Dataset items –
┄┄┄┄┄┄

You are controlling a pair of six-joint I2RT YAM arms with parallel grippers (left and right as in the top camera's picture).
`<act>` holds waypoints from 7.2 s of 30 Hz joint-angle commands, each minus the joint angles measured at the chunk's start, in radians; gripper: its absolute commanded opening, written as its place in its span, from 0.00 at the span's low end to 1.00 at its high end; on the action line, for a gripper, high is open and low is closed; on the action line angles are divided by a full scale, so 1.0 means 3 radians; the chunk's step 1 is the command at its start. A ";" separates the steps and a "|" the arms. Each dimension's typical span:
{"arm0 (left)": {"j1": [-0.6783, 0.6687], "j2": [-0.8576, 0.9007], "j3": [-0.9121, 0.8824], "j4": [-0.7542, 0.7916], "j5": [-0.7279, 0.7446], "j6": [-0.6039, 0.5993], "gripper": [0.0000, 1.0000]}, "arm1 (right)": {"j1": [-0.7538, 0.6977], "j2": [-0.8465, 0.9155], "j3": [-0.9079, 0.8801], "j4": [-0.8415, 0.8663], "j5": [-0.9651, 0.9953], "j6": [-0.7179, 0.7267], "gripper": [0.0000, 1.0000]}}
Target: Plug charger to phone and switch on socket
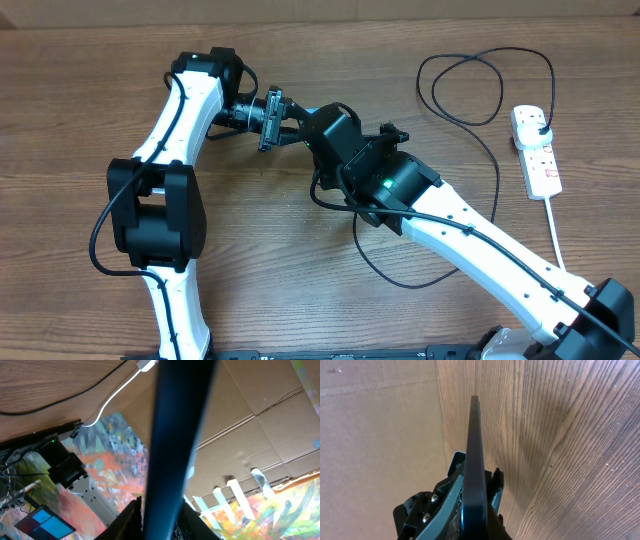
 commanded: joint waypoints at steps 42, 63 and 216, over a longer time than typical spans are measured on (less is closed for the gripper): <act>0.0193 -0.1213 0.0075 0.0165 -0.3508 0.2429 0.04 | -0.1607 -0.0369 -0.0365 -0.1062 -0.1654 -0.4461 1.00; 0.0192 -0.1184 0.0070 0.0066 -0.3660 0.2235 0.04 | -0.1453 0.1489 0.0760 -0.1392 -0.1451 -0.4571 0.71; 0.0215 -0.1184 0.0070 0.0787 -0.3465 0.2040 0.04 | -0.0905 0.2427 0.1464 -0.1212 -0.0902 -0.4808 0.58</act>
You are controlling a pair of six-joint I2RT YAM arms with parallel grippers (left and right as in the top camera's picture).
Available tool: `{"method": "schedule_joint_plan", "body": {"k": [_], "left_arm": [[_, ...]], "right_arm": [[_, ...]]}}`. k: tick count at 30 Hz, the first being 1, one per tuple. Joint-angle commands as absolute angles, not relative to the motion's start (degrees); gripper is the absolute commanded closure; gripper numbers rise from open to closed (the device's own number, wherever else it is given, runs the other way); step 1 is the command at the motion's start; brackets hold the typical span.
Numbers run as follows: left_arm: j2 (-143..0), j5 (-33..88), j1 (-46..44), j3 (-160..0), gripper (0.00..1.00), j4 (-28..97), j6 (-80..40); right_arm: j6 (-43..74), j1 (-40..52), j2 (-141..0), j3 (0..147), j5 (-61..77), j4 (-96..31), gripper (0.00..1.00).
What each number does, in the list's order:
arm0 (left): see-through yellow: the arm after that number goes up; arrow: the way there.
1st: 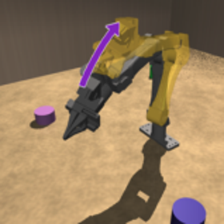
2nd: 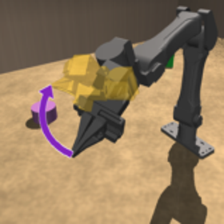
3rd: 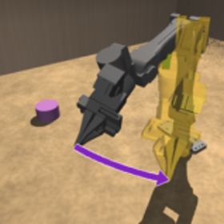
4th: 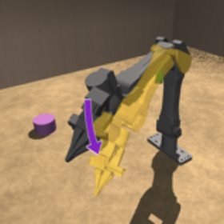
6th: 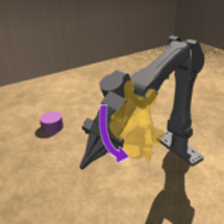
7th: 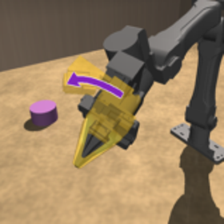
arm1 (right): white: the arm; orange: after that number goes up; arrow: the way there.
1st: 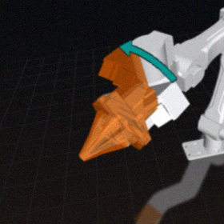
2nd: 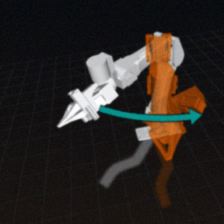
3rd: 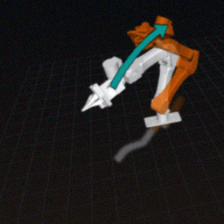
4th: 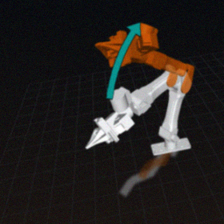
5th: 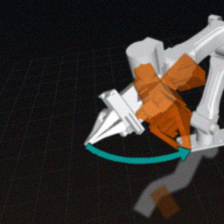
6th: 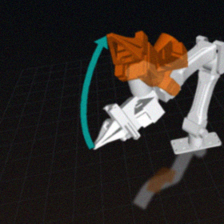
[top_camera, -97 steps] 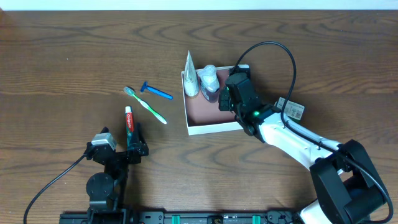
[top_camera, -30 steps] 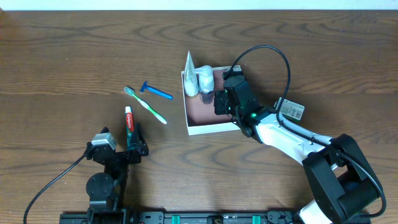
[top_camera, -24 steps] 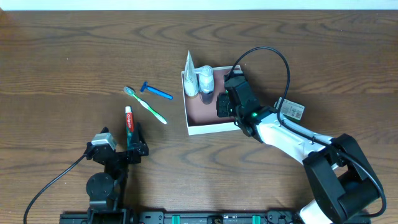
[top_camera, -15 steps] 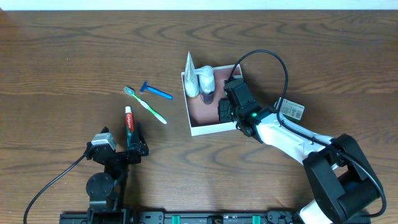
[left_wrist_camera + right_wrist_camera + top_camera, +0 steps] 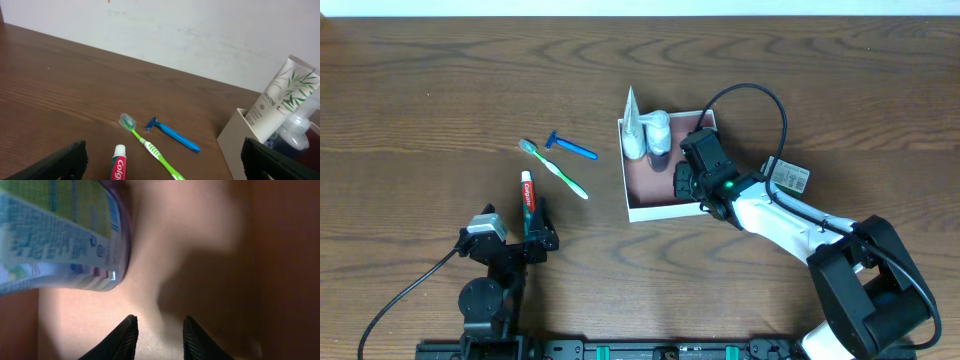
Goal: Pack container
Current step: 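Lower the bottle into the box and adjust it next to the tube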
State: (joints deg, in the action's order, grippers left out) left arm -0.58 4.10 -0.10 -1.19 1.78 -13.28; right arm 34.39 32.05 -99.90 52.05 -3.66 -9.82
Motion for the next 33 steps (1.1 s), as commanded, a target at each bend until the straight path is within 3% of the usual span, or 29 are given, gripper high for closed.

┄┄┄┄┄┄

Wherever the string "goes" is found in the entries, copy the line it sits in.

arm0 (left): see-through yellow: the arm after that number goes up; arrow: the way there.
arm1 (right): white: the arm; orange: after that number goes up; arrow: the way there.

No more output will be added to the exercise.